The action is opposed by companies in the U.S. solar industry that count on importing cheap panels to boost solar power generation. It does not pertain, however, to the thin-film-panel industry, which includes Toledo-born First Solar Inc. and Xunlight Corp. of Toledo.

The decision was announced as the Obama Administration faces criticism from Republicans in Congress about domestic aid to solar and other renewable energy companies.

The Commerce Department said it accepted a petition from SolarWorld Industries Americas Inc., which asked the government last month to impose duties on Chinese solar cells and modules.

SolarWorld is the U.S. arm of SolarWorld AG, one of Germany's largest solar product manufacturers, which closed a California plant this year because of a steep drop in solar panel prices.

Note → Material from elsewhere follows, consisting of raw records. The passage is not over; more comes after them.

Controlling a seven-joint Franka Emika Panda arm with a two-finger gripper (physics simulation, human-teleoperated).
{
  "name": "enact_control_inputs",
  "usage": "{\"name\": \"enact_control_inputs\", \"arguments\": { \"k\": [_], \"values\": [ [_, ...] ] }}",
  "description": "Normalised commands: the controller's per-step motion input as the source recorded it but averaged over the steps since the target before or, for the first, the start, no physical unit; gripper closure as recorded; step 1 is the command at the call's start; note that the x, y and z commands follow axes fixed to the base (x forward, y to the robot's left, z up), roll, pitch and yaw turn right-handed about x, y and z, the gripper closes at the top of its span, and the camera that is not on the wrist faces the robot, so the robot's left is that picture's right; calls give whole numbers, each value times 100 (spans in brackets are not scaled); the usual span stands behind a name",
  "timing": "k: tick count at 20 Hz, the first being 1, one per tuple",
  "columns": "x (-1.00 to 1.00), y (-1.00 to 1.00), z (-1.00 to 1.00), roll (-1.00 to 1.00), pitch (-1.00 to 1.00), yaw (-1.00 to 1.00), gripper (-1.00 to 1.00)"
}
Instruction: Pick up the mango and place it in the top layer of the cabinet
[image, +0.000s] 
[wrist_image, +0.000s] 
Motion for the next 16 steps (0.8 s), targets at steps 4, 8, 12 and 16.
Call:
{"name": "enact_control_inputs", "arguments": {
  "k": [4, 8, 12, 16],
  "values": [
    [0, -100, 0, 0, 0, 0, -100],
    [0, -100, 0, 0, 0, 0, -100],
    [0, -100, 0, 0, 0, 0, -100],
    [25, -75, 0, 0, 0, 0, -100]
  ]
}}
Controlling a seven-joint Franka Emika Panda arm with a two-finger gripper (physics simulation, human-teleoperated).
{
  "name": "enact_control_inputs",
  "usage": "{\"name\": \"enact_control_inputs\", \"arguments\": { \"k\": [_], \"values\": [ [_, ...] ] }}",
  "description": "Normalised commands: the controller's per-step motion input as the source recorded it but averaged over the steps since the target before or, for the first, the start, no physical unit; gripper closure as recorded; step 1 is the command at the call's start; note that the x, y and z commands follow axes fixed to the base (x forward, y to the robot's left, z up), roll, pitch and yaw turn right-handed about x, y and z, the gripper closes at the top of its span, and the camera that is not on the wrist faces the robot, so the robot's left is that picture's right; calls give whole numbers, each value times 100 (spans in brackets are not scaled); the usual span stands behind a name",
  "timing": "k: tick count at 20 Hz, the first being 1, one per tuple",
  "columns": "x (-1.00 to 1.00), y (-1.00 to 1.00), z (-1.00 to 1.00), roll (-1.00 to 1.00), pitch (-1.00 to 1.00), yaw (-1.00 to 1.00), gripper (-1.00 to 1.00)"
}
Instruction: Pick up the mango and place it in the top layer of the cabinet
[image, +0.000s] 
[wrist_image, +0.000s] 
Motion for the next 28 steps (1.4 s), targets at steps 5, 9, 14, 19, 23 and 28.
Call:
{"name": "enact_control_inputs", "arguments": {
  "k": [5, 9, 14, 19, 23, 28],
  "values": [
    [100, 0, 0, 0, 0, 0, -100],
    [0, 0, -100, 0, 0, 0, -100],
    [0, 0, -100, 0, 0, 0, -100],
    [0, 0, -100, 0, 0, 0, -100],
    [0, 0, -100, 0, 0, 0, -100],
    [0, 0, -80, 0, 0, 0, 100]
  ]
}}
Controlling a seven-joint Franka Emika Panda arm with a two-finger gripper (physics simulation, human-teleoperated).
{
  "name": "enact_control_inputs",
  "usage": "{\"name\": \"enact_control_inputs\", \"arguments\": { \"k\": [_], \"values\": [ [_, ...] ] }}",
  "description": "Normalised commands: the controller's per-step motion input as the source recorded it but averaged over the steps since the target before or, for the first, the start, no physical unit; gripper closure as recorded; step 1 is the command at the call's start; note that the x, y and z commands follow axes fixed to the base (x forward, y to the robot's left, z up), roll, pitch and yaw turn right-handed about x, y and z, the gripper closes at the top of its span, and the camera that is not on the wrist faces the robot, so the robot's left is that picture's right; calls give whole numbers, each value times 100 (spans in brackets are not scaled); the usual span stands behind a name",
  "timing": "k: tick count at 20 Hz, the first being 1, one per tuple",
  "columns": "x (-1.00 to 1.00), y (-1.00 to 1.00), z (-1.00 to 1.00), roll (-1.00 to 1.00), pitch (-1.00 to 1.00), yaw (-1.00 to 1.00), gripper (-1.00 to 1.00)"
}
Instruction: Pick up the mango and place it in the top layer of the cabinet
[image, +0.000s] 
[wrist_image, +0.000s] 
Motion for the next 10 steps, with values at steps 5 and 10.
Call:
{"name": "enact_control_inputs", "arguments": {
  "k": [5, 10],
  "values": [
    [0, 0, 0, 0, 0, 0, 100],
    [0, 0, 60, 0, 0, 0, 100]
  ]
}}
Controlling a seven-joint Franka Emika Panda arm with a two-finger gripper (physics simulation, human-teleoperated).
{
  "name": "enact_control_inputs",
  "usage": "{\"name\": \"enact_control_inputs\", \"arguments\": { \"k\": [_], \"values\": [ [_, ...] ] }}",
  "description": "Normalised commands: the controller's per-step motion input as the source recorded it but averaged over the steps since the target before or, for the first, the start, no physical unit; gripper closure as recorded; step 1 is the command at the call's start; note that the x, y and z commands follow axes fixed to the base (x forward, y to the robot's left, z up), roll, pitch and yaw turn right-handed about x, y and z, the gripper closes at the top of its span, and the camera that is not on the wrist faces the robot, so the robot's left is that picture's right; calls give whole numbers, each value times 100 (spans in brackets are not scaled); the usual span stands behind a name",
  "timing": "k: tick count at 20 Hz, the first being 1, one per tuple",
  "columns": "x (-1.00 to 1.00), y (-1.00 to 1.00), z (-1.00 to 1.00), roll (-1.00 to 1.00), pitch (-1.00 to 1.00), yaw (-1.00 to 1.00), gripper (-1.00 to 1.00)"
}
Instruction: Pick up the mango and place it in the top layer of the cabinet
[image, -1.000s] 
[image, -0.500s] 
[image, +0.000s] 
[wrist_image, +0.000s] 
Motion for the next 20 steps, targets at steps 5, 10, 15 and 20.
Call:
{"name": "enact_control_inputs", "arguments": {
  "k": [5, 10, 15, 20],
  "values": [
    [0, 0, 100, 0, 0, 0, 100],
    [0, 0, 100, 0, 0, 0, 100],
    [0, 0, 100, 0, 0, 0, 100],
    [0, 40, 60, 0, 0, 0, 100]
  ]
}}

This week, China's largest solar power plant developer put plans for California, New Jersey, and Texas on hold because of concerns that duties could make the plant too expensive.

The solar coalition also wants additional countervailing duties to offset Chinese government subsidies including tax breaks, cheap raw materials, discounted land, export insurance, and export assistance grants.

The U.S. International Trade Commission, which has the final say on whether duties are imposed, is to examine the issue and vote Dec. 5 on whether evidence of injury to U.S. companies is sufficient for the case to proceed.

The Commerce Department would then make its preliminary decisions on duties in January and March.

Imports of solar panels from China rose to $1.5 billion in 2010 from $640 million in 2009, the department said.

The 25-member Coalition for Affordable Solar Energy opposes the trade case, saying 100,000 jobs in the U.S. industry would be threatened.

The group includes U.S. companies MEMC Electronic Materials Inc. and Solar City as well as the U.S. arms of Chinese companies Suntech Power Holdings and Yingli Green Energy.

"If they succeed, prices for solar will go up, demand for solar energy in the United States will go down, and the U.S. solar market will be significantly undermined," said Kevin Lapidus, senior vice president of legal and government affairs for MEMC's solar project development unit, SunEdison.